#165: Wolf Blood (1925)
Where are the werewolves?
This review was originally posted to Twitter on August 23, 2019.
Initial release: December 16, 1925
Director: George Chesebro
You know, for a movie that’s billed “the first werewolf movie” (it’s not, it’s just the oldest surviving one) you’d expect there to be a werewolf. But instead, we just get lumber industry corporate warfare and cishet romance drama. Very disappointing.
Let’s get to it: it’s late summer in Nowheresville, Canada, and two lumber companies are competing over the same patch of woods. The bigger one, Consolidated Lumber, has been surreptitiously shooting employees of the other company, Ford Lumber, to injure them and take them off the job site. Pretty typical of labor practices back then, but you know the only thing stopping corps from doing that today is the legal fees.
Furious about the constant injuries, the new foreman for Ford Lumber, Dick Bannister, calls corporate HQ and demands that the company owner travel to the job site along with a surgeon. He didn’t count on the owner being a young heiress — one whom he’s immediately infatuated with — or the surgeon being her fiance. Things escalate between Ford and Consolidated to the point where Bannister is attacked by rival employees and left for dead; the surgeon finds him near death and tries to patch him up, but the only person around to do a blood transfusion is a local woodsman who hates Bannister. Instead of donating blood, he offers the blood of a captured wolf; with no other choice (ethics and medical science be damned) the surgeon takes the offer. Dick later finds out and is horrified; meanwhile Edith, the company owner, is torn between her love for Bannister and her fiance.

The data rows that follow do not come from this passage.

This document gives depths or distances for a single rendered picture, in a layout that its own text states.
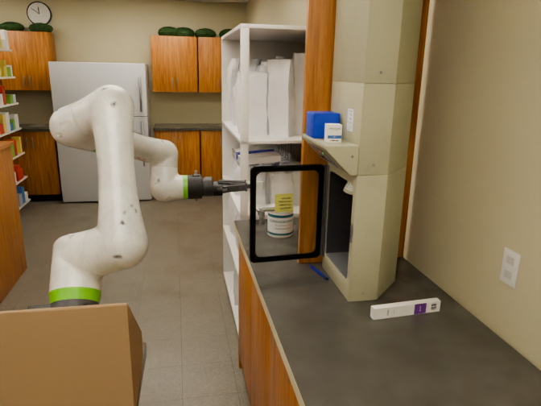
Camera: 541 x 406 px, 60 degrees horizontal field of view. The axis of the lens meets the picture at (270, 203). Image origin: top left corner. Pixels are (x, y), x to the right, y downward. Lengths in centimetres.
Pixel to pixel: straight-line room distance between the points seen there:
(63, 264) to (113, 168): 28
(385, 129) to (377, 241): 39
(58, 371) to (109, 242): 31
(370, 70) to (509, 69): 43
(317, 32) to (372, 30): 38
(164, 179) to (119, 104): 47
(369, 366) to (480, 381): 30
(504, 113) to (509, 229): 37
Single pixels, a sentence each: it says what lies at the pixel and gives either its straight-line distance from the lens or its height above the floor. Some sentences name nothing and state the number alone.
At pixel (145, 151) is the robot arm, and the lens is 170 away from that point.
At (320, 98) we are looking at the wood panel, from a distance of 190.
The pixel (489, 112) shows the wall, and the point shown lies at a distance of 174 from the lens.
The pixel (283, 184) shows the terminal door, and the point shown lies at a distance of 184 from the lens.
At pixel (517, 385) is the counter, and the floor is 94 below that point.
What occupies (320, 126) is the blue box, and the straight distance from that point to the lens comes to 172.
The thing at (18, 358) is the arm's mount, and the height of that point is 113.
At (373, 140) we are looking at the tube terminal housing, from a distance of 160.
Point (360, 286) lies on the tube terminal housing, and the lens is 175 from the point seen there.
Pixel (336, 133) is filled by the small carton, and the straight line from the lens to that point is 163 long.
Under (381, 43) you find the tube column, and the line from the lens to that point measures 158.
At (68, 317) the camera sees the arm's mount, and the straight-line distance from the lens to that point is 113.
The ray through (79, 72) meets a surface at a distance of 643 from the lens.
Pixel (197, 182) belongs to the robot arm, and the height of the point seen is 134.
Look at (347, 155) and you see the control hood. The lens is 157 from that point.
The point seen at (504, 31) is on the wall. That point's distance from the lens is 173.
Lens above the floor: 174
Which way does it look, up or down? 16 degrees down
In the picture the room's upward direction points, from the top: 1 degrees clockwise
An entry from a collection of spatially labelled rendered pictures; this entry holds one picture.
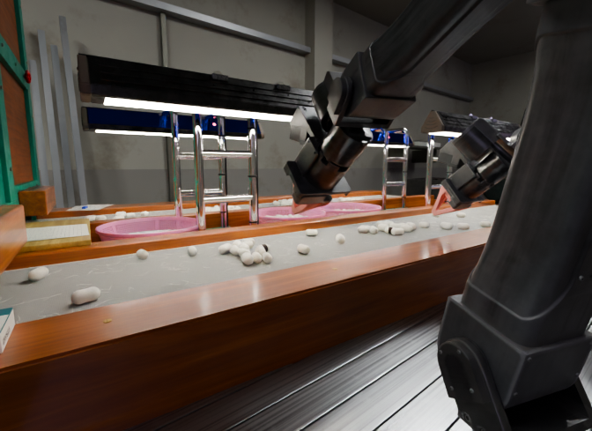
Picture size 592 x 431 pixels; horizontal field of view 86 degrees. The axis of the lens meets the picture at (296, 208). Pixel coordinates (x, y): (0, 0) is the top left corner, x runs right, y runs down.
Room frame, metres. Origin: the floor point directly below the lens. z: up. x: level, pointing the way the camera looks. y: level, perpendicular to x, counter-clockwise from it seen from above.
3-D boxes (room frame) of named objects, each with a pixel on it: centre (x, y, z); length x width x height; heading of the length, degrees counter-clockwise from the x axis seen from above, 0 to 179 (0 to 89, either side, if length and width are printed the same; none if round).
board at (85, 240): (0.74, 0.58, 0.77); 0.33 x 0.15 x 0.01; 33
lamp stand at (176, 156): (1.13, 0.36, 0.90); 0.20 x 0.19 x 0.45; 123
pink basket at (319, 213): (1.10, 0.03, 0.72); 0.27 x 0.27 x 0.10
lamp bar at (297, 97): (0.72, 0.10, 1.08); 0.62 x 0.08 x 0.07; 123
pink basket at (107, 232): (0.86, 0.40, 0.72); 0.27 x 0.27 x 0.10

As rumors swirl around the logging camp and Bannister’s counterpart at Consolidated winds up dead, Bannister becomes increasingly convinced that he’s somehow part wolf, though George Chesebro (playing Bannister) isn’t nearly as good an actor as, say, Conrad Veidt in The Hands of Orlac. Though Edith expresses her love for him, she too is afraid, and so he runs off to jump off a cliff, only for her to stop him.
And… that’s it. There’s no werewolf in this movie, only a guy who thinks he is one because the writers didn’t pay any attention to the science of blood transfusions. Plus a mawkish cishet romance that’s about as shallow as a puddle.
Nobody will ever mistake this movie for anything inspired by German Expressionist film; that said, most of the film is set in the woods of Canada, and so we get good shots of tall trees casting long shadows. But other than that most of the cinematography is workmanlike and basic, and when you have a purely visual medium like silent film, that’s a huge sin. The script isn’t very good either, relying on sentimentality and badly-written accents; several times the (never-identified) mixed ethnicity of the mildly villainous woodsman who sells cheap hooch to the loggers is referred to with slurs.
All in all, if you’re interested in werewolf cinema history or just are looking for obscure silent films since Nosferatu and Dr. Caligari hog all the glory, Wolf Blood might be an interesting peculiarity in the annals of werewolf cinema, but on its own merits, I can’t really recommend it.